A great companion read is Michael Hardt's and Antonio Negri's "Empire" which really has an interesting take on the near simultaneous end of Fordism and the disciplinary state in both the U.S. and Soviet Union. They suggest it was the "multitude" or proletariat in both nations who rebelled against the industrial factory/modern project and destabilized both, an argument which runs counter to the usual top-down explanations for the rise of postmodern economics.

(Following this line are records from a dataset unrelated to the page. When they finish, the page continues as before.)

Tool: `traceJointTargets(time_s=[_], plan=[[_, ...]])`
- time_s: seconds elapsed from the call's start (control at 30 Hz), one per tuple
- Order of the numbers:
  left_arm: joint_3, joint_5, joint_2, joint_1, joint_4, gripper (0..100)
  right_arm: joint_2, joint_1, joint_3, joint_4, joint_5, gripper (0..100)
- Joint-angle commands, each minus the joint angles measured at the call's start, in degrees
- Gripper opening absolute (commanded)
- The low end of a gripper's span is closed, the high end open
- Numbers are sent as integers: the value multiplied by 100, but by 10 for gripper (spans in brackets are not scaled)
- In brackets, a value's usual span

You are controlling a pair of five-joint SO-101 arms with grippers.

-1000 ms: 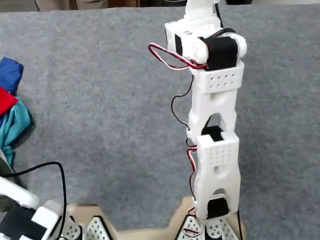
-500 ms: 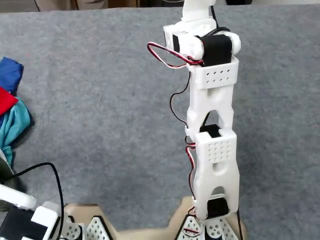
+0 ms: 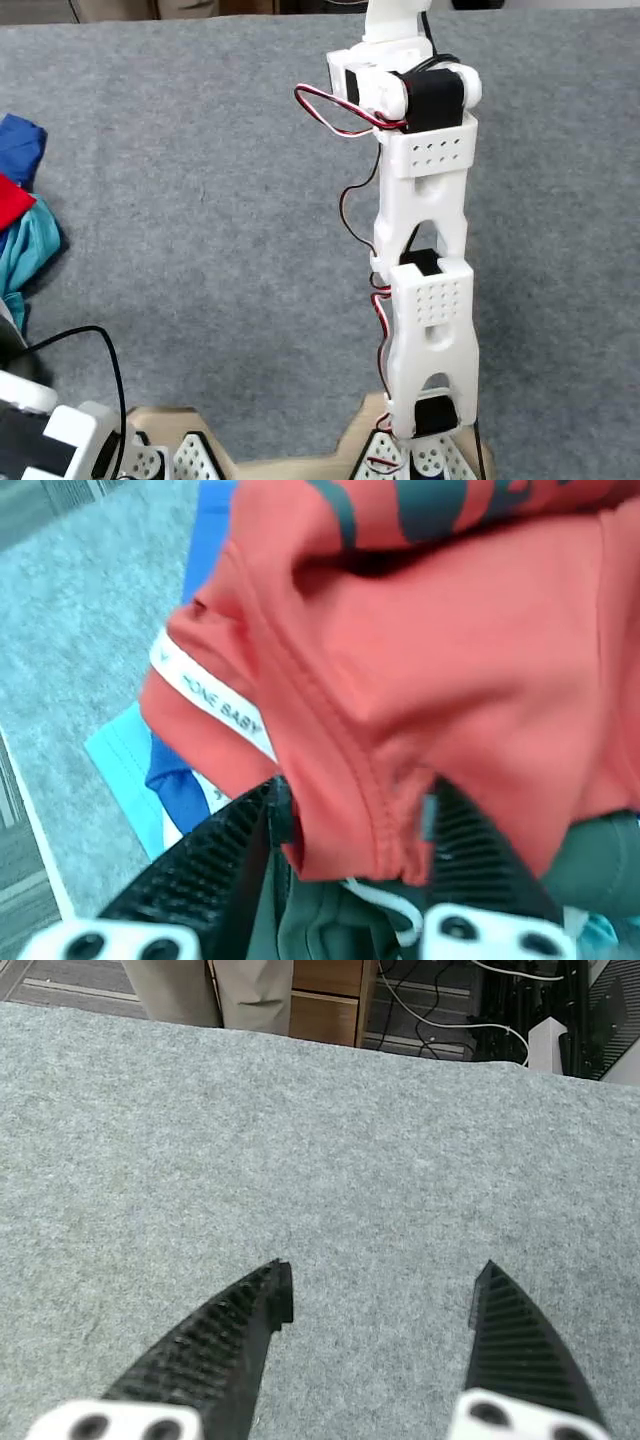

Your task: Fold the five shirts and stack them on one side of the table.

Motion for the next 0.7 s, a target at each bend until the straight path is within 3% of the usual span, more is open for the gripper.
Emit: traceJointTargets(time_s=[0.0,0.23,0.53,0.67], plan=[[-105,-26,4,9,-237,142,-31,-92,-92,62,-26,292],[-79,-26,13,97,-264,20,-31,-92,-92,62,-35,292],[-343,26,-119,519,-193,19,-31,-92,-136,62,-53,292],[-888,747,-567,1213,-70,19,-31,-92,-136,62,-62,292]])
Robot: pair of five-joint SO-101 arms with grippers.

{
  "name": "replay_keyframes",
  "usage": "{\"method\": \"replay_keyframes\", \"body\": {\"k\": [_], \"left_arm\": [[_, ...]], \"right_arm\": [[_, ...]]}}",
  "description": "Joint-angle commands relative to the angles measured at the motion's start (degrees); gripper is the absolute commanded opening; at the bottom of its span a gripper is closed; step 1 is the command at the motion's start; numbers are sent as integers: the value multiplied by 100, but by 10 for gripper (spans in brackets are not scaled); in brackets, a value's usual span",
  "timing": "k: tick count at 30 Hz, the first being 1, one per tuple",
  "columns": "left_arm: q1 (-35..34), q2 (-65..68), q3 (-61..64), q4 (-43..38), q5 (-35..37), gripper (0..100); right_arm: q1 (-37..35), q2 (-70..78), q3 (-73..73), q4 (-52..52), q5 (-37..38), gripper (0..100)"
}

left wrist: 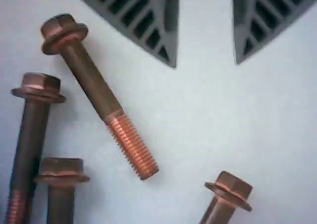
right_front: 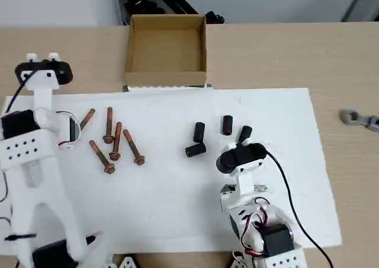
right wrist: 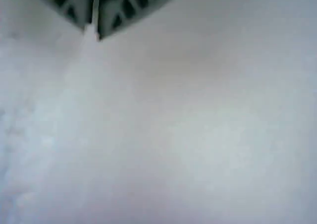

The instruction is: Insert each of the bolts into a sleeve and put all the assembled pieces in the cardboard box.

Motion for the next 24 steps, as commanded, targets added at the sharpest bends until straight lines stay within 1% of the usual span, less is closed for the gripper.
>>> {"method": "replay_keyframes", "body": {"k": [1, 3, 6, 9, 13, 20, 22, 24], "left_arm": [[18, 158, -303, -26, -44, 80], [9, 510, -426, 9, -123, 113], [97, 1178, -760, 316, -510, 141], [132, 1714, -1244, 545, -510, 141], [114, 2338, -1824, 589, -510, 141], [132, 2989, -2325, 580, -492, 141], [132, 3095, -2448, 580, -492, 141], [123, 3209, -2607, 580, -492, 141]], "right_arm": [[-119, -31, 26, -365, 53, 7], [-119, -31, 53, -453, 18, 7], [-84, -31, 167, -892, 44, 6], [-110, -31, 211, -1059, 26, 7], [-110, -22, 211, -1165, 26, 7], [-110, -4, -334, -1174, 79, 7], [-110, 31, -580, -1156, 211, 7], [-110, 259, -809, -1165, 589, 7]]}}
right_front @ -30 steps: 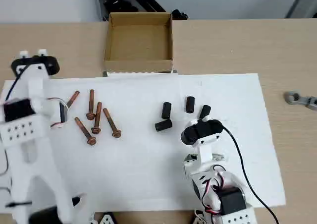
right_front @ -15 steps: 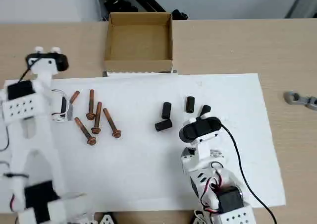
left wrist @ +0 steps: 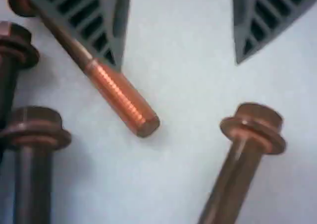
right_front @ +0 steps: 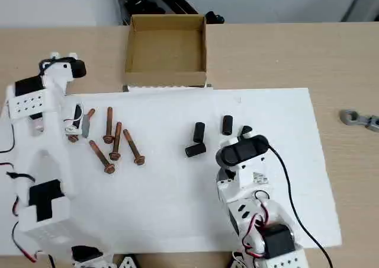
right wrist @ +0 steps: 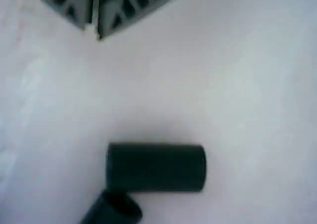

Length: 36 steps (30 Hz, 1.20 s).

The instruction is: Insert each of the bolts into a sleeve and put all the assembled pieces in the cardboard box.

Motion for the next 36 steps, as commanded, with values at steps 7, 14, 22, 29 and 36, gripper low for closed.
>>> {"method": "replay_keyframes", "body": {"k": [7, 14, 22, 29, 36], "left_arm": [[26, 703, -989, 193, -26, 141], [35, 853, -1165, 167, -53, 141], [35, 914, -1209, 158, -193, 141], [35, 914, -1209, 149, -325, 141], [53, 923, -1182, -9, -325, 141]], "right_arm": [[-13, 2774, -2075, -338, 484, 7], [-48, 5780, -4651, 75, -536, 4], [-22, 7925, -6804, 787, -747, 7], [-48, 9675, -8818, 1921, -993, 4], [-92, 10985, -9415, 2009, -967, 7]]}}
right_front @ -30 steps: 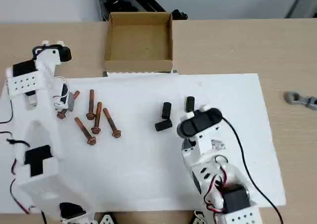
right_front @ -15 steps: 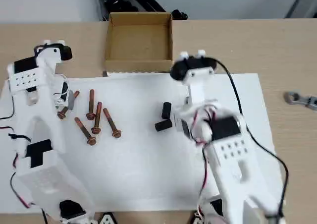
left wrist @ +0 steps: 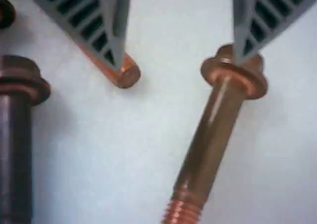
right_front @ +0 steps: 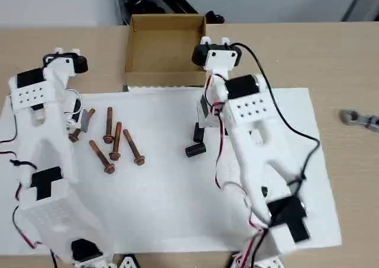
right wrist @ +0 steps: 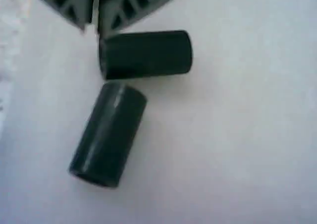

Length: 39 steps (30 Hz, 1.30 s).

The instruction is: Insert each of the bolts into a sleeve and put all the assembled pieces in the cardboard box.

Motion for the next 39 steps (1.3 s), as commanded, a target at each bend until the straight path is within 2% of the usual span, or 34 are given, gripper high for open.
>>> {"method": "replay_keyframes", "body": {"k": [1, 6, 11, 18, 21, 29, 39], "left_arm": [[70, -26, -198, -141, -53, 141], [97, -26, -198, -149, -97, 141], [97, -26, -189, -211, -88, 141], [88, -26, -189, -193, -70, 141], [79, -26, -189, -202, -70, 141], [97, -26, -189, -202, -70, 141], [97, -26, -189, -193, -105, 141]], "right_arm": [[-110, 488, -352, 48, -53, 8], [-646, 1279, -352, -119, -132, 8], [-840, 1578, -686, -215, -844, 17], [-822, 1560, -809, 57, -1073, 251], [-813, 1525, -993, 215, -1081, 303], [-673, 1657, -1037, -365, -1090, 303], [-673, 2870, -1055, -998, -1090, 303]]}}
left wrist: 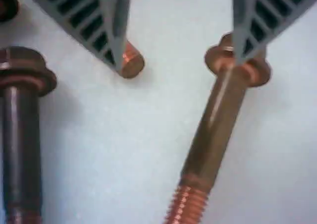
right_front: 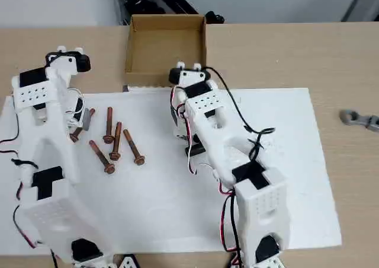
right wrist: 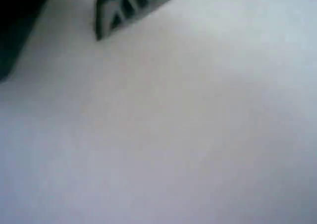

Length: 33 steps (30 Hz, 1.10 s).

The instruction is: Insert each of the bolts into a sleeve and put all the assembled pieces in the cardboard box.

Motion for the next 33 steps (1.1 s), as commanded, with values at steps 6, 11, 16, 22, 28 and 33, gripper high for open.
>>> {"method": "replay_keyframes", "body": {"k": [6, 11, 16, 22, 28, 33], "left_arm": [[35, -26, -189, -105, -53, 141], [35, -26, -189, -114, -53, 141], [35, -26, -189, -105, -202, 141], [35, -26, -189, -123, -202, 141], [35, -26, -180, -88, -308, 141], [18, -26, -127, -88, -334, 141]], "right_arm": [[75, 295, -193, -242, -44, 296], [75, 321, -193, -207, -44, 121], [75, 330, -193, -189, -18, 17], [48, 180, -193, -48, -18, 18], [40, -655, -193, 374, 237, 18], [66, -1640, -193, 743, 281, 18]]}}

Interesting how we're told these days that the Soviets, now suffering in the hot bath of capitalism, are nostalgic for the certainty of the Daddy Stalin years. Perhaps their nostalgia is not so different than Baby Boomer Americans' nostalgia for the lost innocence of the early 50s/60s, the Golden Age of American economic hegemony, before the New Deal project finally collapsed. Now that the veil has dropped it seems we had a lot more in common with "them"(us) than we ever thought we did. And still do!
Arakus
'Dreamworld and Catastrophe' is a cry of anguish disguised as the interdisciplinary analyses of a (neo-)Marxist scholar. It is a fragmentary and tortured reaction to the betrayal of history, in the best of Walter Benjamin's tradition, consciously emulated in this tome by this leading authority on the Frankfurt School. It is painful to wade through the convolutions of denial, intellectualization and projection that constitute the first part ('Democracy' - the political framework). The next two sections ('History' and 'Mass Culture')are a joyride of erudition and an intellectual tour de force. The last part - a dry chronicle of the comings and goings of the author's milieu amidst the disintegration of the USSR and the emergence of Russia - is anti-climactic. The opus in its entirety does not fuflil the blurb's somewhat hubristic promise: 'This book offers a revaluation of the twentieth century'. Sam Vaknin, author of 'After the Rain - How the West Lost the East'
Legionstatic
Having been raised in the ideological wasteland of 20th century America, I found this book an interesting read. It could be seen as a vindication of Chomskii's idea that the Cold War was a fake, in which the 2 sides's respective leaders colluded to pick the pockets of their respective peoples in order to finance the buildup of huge military machines which could be used to suck the blood of the 3rd world. My main disappointment, aside from ocassional annoying forays into psuedo-intellectual gibberish (especially the Soviet "nomenklatura" variety,), was the author's failure to inquire into the cause of the socialistic failure, apparenty assuming the fact that the leaders of neither side actually had any interest in the welfare of their people was sufficient explanation. It seems more likely to me that the collapse of social welfare is an inevitable result of the global population-explosion (i.e. as the population increases & the competition for Earth's resources intensifies & grows increasingly vicious, things are bound to deteriorate). Considering that the Wise Men of yore warned us of this problem long ago (i.e. population-explosion becoming the "Beast of Armagedon" & threatening to drag us to our doom with it's 4 Horsemen of Famine, Plague, War, & Avarice when we had finished the job of replenishing the Earth), it's hard to understand why the global intelligensia don't get it. Perhaps the "dumbing-down of America" has taken it's toll on the rest of the world, as well.